= Work item =
Would you retype exactly the lines below, starting with the one that has "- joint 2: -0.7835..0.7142" and going on through the one that has "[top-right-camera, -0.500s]", with no pictures and nothing else?

= Information supplied =
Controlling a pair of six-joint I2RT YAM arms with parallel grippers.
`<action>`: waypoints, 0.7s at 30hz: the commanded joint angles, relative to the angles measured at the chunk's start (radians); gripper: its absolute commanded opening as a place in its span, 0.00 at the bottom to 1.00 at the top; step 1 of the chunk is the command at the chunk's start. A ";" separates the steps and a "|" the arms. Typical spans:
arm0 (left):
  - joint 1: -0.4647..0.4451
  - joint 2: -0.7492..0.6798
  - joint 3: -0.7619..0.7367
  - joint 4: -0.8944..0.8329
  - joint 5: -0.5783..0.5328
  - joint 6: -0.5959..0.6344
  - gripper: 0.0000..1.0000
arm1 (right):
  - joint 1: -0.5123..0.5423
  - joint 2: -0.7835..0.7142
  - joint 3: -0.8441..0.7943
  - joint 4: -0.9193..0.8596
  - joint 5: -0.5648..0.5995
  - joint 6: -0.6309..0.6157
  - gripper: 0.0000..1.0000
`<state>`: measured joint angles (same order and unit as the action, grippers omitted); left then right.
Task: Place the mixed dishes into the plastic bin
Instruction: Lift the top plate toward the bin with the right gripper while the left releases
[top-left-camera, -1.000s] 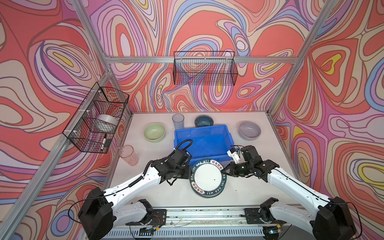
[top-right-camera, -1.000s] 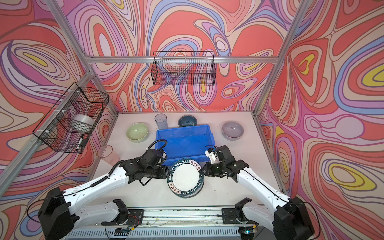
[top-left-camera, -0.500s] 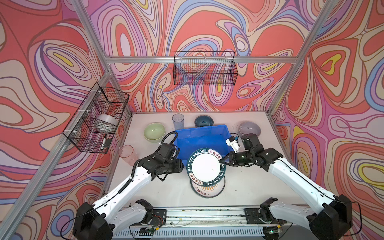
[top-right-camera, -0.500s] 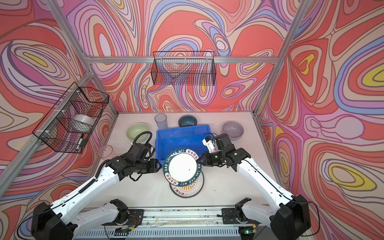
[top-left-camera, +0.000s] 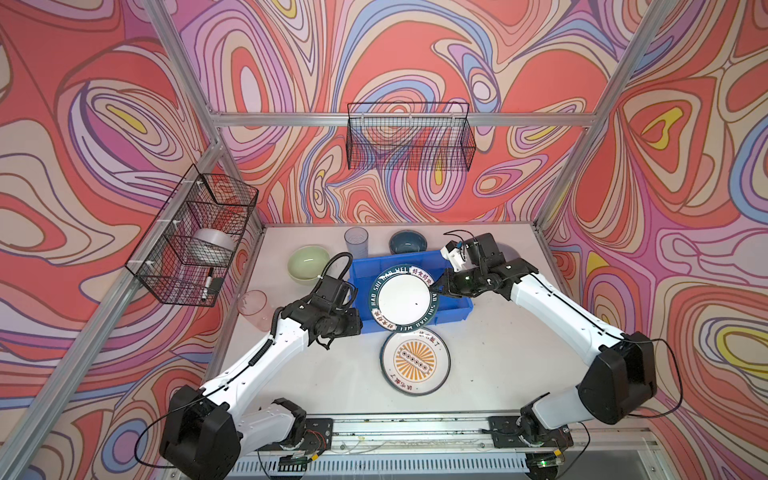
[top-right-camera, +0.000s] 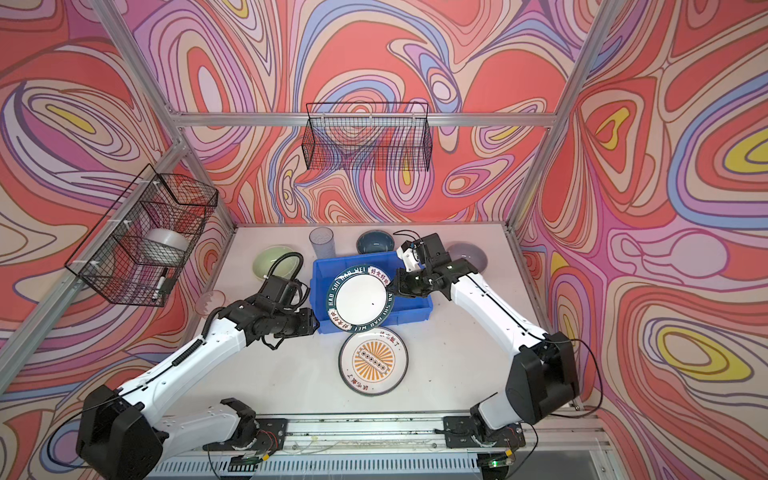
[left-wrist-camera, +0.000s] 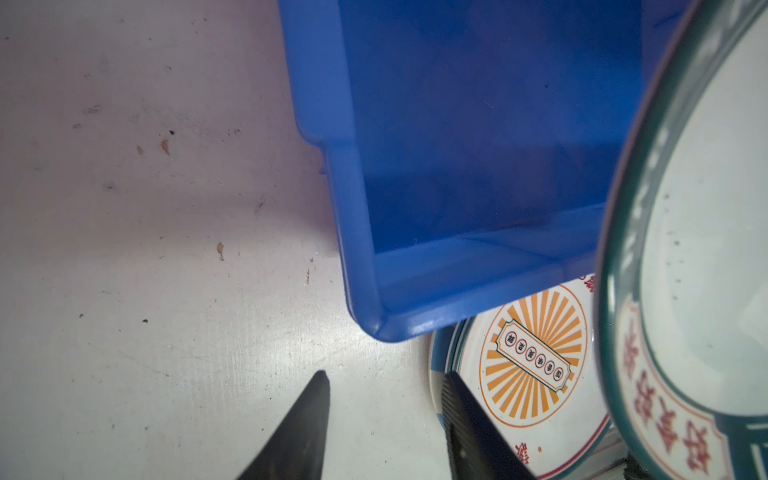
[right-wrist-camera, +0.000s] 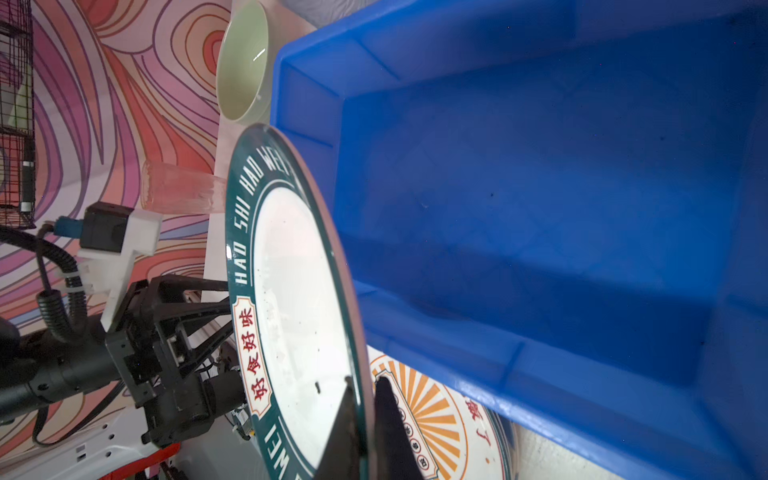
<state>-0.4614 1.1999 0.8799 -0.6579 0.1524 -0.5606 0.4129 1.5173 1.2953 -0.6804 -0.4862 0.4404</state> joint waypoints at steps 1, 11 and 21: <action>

= Solution to this task =
  - joint 2: -0.7835..0.7142
  - joint 3: -0.8441..0.7943
  - joint 4: -0.9193..0.8596
  - joint 5: -0.5648..0.5995
  - joint 6: -0.6309..0.6157
  - gripper: 0.0000..1.0000
`<state>`: measured joint angles (same order and unit as the action, grippers omitted); left then right.
Task: Place the mixed dishes into the plastic bin
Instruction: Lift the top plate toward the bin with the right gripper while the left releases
[top-left-camera, -1.000s] 
[top-right-camera, -1.000s] 
[top-left-camera, -0.500s] 
[top-right-camera, -0.500s] 

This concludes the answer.